[Stored data]
>>>
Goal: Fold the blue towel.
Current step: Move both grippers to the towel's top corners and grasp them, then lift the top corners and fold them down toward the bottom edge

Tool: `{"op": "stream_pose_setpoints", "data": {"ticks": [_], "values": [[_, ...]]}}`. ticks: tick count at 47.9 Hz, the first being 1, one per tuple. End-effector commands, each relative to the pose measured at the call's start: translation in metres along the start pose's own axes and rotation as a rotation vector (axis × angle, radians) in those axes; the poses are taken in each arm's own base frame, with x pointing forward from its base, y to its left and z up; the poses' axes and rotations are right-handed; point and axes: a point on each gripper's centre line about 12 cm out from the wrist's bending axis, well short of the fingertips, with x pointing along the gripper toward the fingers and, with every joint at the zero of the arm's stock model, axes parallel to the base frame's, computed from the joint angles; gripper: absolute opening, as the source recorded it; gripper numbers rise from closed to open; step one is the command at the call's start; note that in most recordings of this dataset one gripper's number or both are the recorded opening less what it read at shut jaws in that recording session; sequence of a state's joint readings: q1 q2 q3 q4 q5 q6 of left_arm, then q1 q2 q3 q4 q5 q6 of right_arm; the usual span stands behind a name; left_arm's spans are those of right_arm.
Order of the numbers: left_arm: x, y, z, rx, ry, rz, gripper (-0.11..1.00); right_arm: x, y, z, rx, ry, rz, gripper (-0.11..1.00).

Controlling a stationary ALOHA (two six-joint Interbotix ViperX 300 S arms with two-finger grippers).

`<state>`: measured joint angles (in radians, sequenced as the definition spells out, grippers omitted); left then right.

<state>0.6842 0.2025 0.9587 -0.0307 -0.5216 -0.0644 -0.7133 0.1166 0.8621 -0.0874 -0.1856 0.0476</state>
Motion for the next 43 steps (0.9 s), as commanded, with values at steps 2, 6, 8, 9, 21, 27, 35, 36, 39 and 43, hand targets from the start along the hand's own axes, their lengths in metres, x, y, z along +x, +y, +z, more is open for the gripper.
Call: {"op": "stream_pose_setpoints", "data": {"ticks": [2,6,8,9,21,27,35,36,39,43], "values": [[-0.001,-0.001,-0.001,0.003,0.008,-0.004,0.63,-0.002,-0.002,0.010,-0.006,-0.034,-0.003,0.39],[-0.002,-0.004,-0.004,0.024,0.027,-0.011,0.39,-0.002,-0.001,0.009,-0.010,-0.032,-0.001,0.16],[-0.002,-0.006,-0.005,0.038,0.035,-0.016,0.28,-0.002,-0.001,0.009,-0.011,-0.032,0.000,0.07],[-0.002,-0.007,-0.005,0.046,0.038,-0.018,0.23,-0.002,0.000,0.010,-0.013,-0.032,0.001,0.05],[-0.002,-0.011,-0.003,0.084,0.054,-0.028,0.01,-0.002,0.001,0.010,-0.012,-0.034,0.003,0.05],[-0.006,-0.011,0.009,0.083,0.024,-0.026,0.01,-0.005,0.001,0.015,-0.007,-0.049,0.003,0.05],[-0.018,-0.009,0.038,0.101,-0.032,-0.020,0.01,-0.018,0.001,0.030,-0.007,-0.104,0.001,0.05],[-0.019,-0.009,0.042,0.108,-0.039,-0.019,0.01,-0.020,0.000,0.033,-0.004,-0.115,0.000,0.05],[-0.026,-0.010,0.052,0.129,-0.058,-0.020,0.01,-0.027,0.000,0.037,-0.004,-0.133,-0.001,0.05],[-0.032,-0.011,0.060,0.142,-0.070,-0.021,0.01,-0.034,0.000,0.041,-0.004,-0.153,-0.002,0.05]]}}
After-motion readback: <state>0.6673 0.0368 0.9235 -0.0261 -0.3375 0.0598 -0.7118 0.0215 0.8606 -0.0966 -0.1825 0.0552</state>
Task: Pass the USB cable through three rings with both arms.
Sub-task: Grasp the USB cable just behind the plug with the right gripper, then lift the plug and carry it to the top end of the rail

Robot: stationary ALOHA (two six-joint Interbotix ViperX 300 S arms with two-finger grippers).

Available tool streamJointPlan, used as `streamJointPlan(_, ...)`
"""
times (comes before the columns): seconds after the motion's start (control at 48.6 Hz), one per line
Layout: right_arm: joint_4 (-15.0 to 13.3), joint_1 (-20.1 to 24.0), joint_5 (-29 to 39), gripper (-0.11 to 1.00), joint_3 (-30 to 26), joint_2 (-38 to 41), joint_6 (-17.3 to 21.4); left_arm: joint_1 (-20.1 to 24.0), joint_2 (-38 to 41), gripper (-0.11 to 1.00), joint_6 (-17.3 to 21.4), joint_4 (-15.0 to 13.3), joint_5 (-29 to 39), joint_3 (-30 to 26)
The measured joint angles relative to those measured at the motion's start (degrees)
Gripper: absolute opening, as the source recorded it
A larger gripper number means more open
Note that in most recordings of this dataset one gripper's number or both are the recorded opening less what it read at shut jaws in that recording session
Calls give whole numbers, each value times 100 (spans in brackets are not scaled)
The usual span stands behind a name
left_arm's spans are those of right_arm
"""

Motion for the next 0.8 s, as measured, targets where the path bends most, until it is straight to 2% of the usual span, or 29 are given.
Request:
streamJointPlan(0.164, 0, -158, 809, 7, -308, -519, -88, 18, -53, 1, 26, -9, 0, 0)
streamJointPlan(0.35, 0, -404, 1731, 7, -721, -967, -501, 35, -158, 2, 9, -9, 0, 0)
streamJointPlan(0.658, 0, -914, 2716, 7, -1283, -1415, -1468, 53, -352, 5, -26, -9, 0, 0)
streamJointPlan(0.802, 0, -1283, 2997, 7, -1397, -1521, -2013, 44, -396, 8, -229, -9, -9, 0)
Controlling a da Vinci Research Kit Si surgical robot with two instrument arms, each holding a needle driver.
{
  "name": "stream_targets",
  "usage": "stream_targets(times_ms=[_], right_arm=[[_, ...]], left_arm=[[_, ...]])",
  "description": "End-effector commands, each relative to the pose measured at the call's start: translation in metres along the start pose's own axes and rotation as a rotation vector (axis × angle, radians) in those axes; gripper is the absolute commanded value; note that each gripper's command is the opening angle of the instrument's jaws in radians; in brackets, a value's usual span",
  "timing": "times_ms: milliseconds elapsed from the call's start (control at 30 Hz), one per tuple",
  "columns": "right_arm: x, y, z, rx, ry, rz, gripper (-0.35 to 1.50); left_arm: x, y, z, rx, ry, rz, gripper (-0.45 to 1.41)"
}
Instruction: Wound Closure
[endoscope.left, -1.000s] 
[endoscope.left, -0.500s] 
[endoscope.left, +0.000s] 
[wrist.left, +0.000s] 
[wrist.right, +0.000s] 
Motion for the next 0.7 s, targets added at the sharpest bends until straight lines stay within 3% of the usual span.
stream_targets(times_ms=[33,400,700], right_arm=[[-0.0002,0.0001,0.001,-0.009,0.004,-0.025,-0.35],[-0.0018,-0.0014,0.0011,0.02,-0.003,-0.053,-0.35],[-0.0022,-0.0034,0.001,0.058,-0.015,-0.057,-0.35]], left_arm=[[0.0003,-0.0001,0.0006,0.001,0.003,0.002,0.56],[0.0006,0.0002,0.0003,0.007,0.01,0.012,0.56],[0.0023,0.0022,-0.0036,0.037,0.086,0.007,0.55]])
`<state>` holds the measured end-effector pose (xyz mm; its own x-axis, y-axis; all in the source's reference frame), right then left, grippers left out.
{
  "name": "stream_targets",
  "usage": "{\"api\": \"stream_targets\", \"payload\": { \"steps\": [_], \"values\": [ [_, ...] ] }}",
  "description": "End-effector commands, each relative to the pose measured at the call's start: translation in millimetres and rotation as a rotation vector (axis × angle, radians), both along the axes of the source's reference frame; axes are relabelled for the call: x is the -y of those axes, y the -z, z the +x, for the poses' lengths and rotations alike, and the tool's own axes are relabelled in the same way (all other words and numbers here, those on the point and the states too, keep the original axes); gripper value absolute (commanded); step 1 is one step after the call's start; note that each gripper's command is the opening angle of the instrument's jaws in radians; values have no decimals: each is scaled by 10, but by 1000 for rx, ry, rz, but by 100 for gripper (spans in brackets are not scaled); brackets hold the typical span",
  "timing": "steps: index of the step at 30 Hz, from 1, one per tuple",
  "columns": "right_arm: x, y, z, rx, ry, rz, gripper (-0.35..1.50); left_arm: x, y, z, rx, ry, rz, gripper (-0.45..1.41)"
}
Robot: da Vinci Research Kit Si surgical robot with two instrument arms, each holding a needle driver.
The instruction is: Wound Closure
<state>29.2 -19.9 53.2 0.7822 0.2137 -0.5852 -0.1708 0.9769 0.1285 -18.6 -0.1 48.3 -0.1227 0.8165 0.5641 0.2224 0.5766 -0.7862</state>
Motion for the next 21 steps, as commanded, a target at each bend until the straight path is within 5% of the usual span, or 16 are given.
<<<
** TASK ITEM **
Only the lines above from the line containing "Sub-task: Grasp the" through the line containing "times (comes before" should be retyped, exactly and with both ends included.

** ANSWER SPACE **
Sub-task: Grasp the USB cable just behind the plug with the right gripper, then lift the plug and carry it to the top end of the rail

Robot: stationary ALOHA (two six-joint Interbotix ViperX 300 S arms with two-finger grippers).

Available tool streamJointPlan, used as `streamJointPlan(_, ...)`
"""
times (comes before the columns): seconds after the motion's start (control at 48.6 Hz), one per line

No more output will be added to the exercise.